Implement the basic --git fallback support which also needs
--git-since and the various knobs to control the minimum and maximum
signatures to look for.
Signed-off-by: Alex Bennée <alex.bennee@linaro.org>
---
scripts/get_maintainer.py | 125 ++++++++++++++++++++++++++++++++++++++
1 file changed, 125 insertions(+)
diff --git a/scripts/get_maintainer.py b/scripts/get_maintainer.py
index b41f5342876..de229a20bc2 100755
--- a/scripts/get_maintainer.py
+++ b/scripts/get_maintainer.py
@@ -11,12 +11,16 @@
# SPDX-License-Identifier: GPL-2.0-or-later
from argparse import ArgumentParser, ArgumentTypeError, BooleanOptionalAction
+from dataclasses import dataclass
from os import path
from pathlib import Path
from enum import StrEnum, auto
from re import compile as re_compile
from re import sub as re_sub
+from re import IGNORECASE
from regex import compile as prec_compile
+from git import Repo
+from collections import Counter
#
# Subsystem MAINTAINER entries
@@ -230,6 +234,96 @@ def process_patch_file(patchfile):
return (msg, file_list)
+#
+# Helpers for querying git
+#
+
+
+@dataclass
+class GitOptions:
+ repo: Repo
+ singers: bool
+ since: str
+ min_sig: int
+ max_maint: int
+ min_percent: int
+
+
+def rank_signers(git_opts, all_signers, total_commits):
+ """
+ Counts signer occurrences and returns a list of (Person, count, percent).
+ """
+ if total_commits == 0:
+ return []
+
+ # Count by email to handle duplicates/mailmap issues
+ counts = Counter(s.email for s in all_signers)
+
+ # Keep a map of email -> Person object for the most recent name used
+ email_to_person = {p.email: p for p in all_signers}
+
+ ranked_results = []
+
+ # Sort by count descending, then take the top N
+ for email, count in counts.most_common(git_opts.max_maint):
+ percent = min(100.0, (count / total_commits) * 100)
+ if percent >= git_opts.min_percent:
+ person = email_to_person[email]
+ ranked_results.append((person, count, percent))
+
+ return ranked_results
+
+
+# regex to extract name/email from *-by: tags
+sig_line_re = re_compile(r"^\s*[\w-]+-by:\s*(?P<person_info>.*)", IGNORECASE)
+
+
+def extract_signers(commit_message):
+ """
+ Return a list of Persons found in commit.
+ """
+ signers = []
+ for line in commit_message.splitlines():
+ match = sig_line_re.match(line)
+ if match:
+ try:
+ p = Person(match.group('person_info'))
+ signers.append(p)
+ except BadPerson:
+ continue
+ return signers
+
+
+def extract_from_git(git_opts, src_file):
+ """
+ Extract 'maintainers' from examining the git history of a file.

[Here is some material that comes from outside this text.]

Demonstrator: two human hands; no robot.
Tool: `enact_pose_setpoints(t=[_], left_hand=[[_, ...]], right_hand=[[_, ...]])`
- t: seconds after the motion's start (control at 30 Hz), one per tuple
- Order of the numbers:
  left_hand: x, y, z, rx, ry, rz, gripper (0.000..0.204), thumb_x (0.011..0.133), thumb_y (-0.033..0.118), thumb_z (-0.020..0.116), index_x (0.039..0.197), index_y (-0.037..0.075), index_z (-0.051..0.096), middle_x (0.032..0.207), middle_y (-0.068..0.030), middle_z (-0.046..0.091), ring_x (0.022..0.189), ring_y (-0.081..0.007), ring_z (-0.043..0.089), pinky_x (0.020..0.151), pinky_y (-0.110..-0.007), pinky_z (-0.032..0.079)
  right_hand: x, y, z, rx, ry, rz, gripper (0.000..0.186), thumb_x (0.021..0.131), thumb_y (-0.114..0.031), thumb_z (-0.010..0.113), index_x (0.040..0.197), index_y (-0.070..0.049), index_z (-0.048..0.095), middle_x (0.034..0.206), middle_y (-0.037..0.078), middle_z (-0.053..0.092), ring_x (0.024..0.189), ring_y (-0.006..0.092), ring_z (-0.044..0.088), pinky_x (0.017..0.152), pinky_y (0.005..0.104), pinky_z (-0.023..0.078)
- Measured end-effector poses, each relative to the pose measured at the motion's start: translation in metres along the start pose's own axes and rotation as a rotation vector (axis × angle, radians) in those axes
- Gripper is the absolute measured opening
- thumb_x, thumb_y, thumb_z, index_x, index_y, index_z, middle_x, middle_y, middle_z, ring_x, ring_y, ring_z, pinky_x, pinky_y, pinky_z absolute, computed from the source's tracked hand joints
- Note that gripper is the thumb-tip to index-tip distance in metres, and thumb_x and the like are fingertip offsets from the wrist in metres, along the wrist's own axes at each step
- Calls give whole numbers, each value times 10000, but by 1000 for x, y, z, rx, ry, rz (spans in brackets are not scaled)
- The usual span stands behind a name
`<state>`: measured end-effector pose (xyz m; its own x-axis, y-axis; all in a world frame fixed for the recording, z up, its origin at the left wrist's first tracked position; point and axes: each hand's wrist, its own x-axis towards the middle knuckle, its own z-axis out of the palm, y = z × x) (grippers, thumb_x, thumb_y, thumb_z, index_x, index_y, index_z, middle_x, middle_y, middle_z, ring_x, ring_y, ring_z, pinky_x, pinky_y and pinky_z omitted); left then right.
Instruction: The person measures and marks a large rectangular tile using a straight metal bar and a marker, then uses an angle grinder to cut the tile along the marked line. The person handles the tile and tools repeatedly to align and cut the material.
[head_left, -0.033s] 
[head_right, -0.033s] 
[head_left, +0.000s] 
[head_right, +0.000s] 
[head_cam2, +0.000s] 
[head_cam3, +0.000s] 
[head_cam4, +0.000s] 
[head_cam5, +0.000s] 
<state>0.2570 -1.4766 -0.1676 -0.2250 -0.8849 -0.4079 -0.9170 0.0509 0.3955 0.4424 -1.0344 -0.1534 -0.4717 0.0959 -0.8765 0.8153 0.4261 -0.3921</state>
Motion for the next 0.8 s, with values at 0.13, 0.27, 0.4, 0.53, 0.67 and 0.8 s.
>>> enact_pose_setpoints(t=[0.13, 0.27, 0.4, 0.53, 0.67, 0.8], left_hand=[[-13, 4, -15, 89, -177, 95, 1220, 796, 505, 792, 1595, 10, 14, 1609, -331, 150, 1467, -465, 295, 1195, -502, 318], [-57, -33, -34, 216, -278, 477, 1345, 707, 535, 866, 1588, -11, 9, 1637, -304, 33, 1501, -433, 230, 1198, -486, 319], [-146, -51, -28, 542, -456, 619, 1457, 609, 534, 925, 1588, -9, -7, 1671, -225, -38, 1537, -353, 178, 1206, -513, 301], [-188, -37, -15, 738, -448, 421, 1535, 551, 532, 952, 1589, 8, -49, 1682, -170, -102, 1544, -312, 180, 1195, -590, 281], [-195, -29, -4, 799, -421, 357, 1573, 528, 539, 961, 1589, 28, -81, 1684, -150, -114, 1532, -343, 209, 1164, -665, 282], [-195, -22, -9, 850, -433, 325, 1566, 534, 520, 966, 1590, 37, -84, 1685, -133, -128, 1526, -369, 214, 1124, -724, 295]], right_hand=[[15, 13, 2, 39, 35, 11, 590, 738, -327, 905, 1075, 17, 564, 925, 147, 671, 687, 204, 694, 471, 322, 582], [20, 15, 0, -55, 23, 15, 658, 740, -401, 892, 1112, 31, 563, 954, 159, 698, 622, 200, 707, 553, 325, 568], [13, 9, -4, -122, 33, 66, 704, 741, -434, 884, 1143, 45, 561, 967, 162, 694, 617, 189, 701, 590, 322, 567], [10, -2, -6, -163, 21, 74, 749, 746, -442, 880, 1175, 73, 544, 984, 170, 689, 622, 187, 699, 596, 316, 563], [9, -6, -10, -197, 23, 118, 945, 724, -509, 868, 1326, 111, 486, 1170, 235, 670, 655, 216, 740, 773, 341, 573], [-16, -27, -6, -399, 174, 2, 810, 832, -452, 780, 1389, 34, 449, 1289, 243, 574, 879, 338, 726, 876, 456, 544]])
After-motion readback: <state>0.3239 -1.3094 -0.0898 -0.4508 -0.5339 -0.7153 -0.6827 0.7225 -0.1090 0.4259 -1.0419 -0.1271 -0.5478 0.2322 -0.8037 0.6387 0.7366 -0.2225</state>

+ Return an array of Person/role tuples.
+ """
+ repo = git_opts.repo
+
+ # use the porcelain to fetch the log
+ hashes = repo.git.log('--follow', f"--since={git_opts.since}",
+ "--format=%H", '--', src_file).splitlines()
+
+ if len(hashes) <= 0:
+ return []
+
+ commits = [repo.commit(h) for h in hashes]
+
+ all_signers = []
+
+ for c in commits:
+ all_signers.extend(extract_signers(f"{c.message}"))
+
+ ranked = rank_signers(git_opts, all_signers, len(commits))
+ results = []
+
+ for person, count, percent in ranked:
+ role = f"commit_signer: {count}/{len(commits)}={percent:.0f}%"
+ results.append((person, role))
+
+ return results
+
#
# Helper functions for dealing with the source path
#
@@ -331,6 +425,22 @@ def main():
parser.add_argument('--src', type=valid_src_root, default=src,
help=f'Root of QEMU source tree{" (default: " + src + ")" if src else ""}')
+ # Git Options
+ parser.add_argument('--git', action=BooleanOptionalAction,
+ default=False,
+ help="Include recent git *-by: signers (default: don't)")
+ parser.add_argument('--git-since', default="1-year-ago",
+ help='git history to use when falling back (default: 1-year-ago)')
+ parser.add_argument('--git-fallback',
+ action=BooleanOptionalAction, default=True,
+ help='use git when no exact MAINTAINERS pattern (default: fallback)')
+ parser.add_argument('--git-min-signatures', default=1,
+ help='number of signatures required (default: 1)')
+ parser.add_argument('--git-max-maintainers', default=5,
+ help='maximum number of git derived maintainers to add (default: 5)')
+ parser.add_argument('--git-min-percent', default=5,
+ help='minimum percentage of commits to tagged as a maintainer (default: 5)')
+
args = parser.parse_args()
try:
@@ -369,6 +479,21 @@ def main():
for rm in maintained:
print(str(rm))
+ # Git fallback
+ if args.git or (args.git_fallback and len(maintained) == 0):
+ repo = Repo(src)
+ git_opts = GitOptions(repo=repo, singers=args.git,
+ since=args.git_since,
+ min_sig=args.git_min_signatures,
+ max_maint=args.git_max_maintainers,
+ min_percent=args.git_min_percent)
+
+ for f in files:
+ gmaint = extract_from_git(git_opts, f)
+
+ for (person, role) in gmaint:
+ print(f"{person} ({role})")
+
if __name__ == '__main__':
main()
--
2.47.3